Auch den freundlichen Ton gegenüber SPD und Grünen kritisiert er. Die SPD sei »vollends von gestern«, was auch die Nominierung von Olaf Scholz als Kanzlerkandidat beweise. Die Grünen seien heute die Partei, »die den Kapitalismus mehr liebt als alle anderen Parteien«. Sie konkurrierten mit CDU und FDP darum, die politischen Geschäfte der Kapitalklasse zu erledigen. Deswegen verbiete sich eine Koalition zwischen Linken und Grünen »grundsätzlich«.

Zu einer anderen Einschätzung kommt ein Brief von 13 Anhängern des »Reformerlagers« in der Linken. Unter ihnen der Bundestagsabgeordnete Matthias Höhn und die Sprecherin des Forums demokratischer Sozialismus (FdS) Luise Neuhaus-Wartenberg. Sie sind der Meinung, die Linke solle das »Verbindende« zu anderen Parteien mehr in den Vordergrund stellen.

Es sei wichtig zu formulieren, »welche konkreten Schritte hin zu einer besseren Zukunft für alle« man gehen könne, statt potenzielle Bündnispartner scharf zu kritisieren. Die Partei solle ein starker Partner für eine »progressive Bundespolitik« sein. Daran werde sich der »Gebrauchswert« der Partei für die Menschen bemessen. Allgemein solle die Linke sich nicht auf die Rolle des kritischen Fragestellers beschränken, sondern »konkrete Antworten auf die zentralen Herausforderungen unserer Zeit« skizzieren und mit tragfähigen Konzepten untermauern.

Scharf wird im Brief ein Absatz des Strategiepapiers zur Corona-Politik in Deutschland kritisiert, in dem es heißt: »Die Parlamente in Bund und Ländern wurden weitgehend ausgeschaltet zugunsten von Verordnungen und einem Regime angeblicher ›Expertinnen‹ bzw. ›Experten‹.

Die Linke wird sich mit dieser Entdemokratisierung und Entwicklung zum faktischen Dauerausnahmezustand mit Dekreten der Regierung nicht abfinden.« Die Unterzeichner des Briefs halten dies für »inhaltlich falsch«; außerdem rücke die Passage die Partei in eine politische Ecke, »die wir eigentlich als Linke bekämpfen«.

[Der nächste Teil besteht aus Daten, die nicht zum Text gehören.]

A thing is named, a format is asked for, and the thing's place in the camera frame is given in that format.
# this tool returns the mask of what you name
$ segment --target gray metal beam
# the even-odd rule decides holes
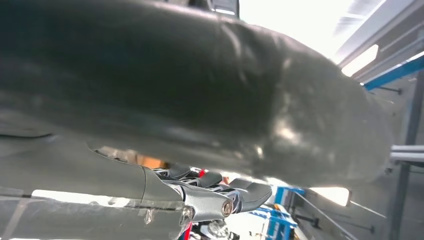
[[[422,5],[422,0],[386,0],[337,50],[332,60],[341,68],[346,66]]]

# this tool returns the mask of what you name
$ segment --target metal pipe
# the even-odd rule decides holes
[[[424,145],[393,145],[391,151],[396,153],[424,153]]]
[[[421,152],[392,152],[390,154],[392,161],[424,163],[424,153]]]

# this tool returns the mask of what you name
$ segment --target clear plastic wrap
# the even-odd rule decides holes
[[[192,218],[182,201],[0,187],[2,240],[174,240]]]

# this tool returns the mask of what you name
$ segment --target black plastic part
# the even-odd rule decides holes
[[[208,171],[198,179],[199,187],[207,188],[214,184],[219,184],[223,180],[223,176],[218,172]]]
[[[175,179],[182,179],[185,176],[187,176],[191,170],[190,166],[183,165],[183,164],[171,164],[169,169],[169,177],[175,178]]]

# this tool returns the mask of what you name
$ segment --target ceiling light
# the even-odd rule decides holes
[[[236,13],[233,11],[228,11],[228,10],[219,9],[219,8],[215,9],[215,12],[221,13],[221,14],[236,15]]]
[[[353,59],[345,67],[343,67],[341,69],[342,73],[344,73],[348,77],[351,77],[357,71],[361,70],[366,65],[371,63],[374,59],[376,59],[378,51],[379,51],[379,46],[377,44],[371,46],[366,51],[364,51],[361,55]]]
[[[344,187],[311,187],[310,189],[343,207],[351,201],[352,193]]]

Allgemein wird in dem Brief der »Reformer« betont, was für ein besonderes Wahljahr 2021 ist. Es sei wichtig, die zahlreichen Landtagswahlen in eine Gesamtstrategie einzubeziehen, da sie starke Signale für die Bundestagswahl setzen könnten. Auch müsse beobachtet werden, wer sich im Rennen um CDU-Vorsitz und Kanzlerkandidatur durchsetzt.

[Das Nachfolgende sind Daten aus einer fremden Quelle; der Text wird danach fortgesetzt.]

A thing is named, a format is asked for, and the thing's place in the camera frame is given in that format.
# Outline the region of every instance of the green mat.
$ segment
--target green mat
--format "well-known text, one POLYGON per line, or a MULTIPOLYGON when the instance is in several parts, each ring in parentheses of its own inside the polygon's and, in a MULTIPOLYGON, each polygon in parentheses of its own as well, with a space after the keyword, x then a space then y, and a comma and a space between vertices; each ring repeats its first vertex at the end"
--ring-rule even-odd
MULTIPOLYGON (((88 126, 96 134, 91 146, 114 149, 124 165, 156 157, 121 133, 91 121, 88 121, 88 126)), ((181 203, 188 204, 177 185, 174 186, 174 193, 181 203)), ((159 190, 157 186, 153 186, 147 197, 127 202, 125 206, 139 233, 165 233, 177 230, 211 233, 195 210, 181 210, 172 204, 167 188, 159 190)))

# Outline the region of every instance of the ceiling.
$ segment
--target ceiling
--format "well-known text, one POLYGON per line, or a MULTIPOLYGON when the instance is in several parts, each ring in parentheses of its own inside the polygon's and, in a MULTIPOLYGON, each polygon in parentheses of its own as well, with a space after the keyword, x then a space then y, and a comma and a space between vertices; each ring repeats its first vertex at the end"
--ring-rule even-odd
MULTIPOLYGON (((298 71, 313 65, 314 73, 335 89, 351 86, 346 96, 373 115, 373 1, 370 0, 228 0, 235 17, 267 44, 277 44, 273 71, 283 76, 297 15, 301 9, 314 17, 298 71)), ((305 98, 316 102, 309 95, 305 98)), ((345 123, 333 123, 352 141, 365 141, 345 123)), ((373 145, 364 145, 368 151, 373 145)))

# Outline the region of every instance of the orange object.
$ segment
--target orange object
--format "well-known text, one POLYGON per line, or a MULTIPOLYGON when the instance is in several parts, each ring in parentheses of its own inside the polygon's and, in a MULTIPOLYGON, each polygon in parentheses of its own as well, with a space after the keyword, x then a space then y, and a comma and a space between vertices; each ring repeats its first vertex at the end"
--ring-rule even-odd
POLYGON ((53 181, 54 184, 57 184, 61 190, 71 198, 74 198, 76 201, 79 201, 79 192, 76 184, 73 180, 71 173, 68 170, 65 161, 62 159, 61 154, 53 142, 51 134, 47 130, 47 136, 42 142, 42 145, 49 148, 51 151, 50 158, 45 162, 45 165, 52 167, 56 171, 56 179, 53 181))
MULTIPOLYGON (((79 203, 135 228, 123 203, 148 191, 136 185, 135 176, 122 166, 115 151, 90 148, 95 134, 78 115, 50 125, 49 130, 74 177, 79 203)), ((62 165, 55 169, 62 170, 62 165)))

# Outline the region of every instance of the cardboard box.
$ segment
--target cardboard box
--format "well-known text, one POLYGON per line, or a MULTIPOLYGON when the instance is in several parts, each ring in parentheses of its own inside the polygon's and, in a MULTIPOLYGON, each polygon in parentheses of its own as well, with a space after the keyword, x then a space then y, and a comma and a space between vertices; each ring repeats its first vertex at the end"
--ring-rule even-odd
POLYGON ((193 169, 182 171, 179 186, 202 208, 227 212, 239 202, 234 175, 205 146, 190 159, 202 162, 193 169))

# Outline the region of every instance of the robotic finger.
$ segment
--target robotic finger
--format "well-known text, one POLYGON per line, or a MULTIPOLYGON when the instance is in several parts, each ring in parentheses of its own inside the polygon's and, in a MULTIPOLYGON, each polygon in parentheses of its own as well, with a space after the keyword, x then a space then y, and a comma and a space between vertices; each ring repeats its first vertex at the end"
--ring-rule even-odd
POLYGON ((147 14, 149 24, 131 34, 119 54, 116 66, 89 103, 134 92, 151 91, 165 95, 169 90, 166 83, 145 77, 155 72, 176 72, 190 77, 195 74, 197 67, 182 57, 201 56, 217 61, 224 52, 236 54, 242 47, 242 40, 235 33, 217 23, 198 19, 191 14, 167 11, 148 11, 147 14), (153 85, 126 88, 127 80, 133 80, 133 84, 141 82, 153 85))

Auf einen Mitte-Kurs müsse anders reagiert werden als auf eine nach rechts rückende CDU, wie sie unter Friedrich Merz zu erwarten sei. Die Linke selbst solle »aufgeschobene inhaltliche Fragen« endlich klären, um »aus einem Flickenteppich an Einzelmeinungen zu einem kommunizierbaren Gesamtbild« zu kommen. Dies sei bei den anstehenden Wahlen wichtig. Die Linke müsse ausstrahlen, dass sie Zukunft gestalten will.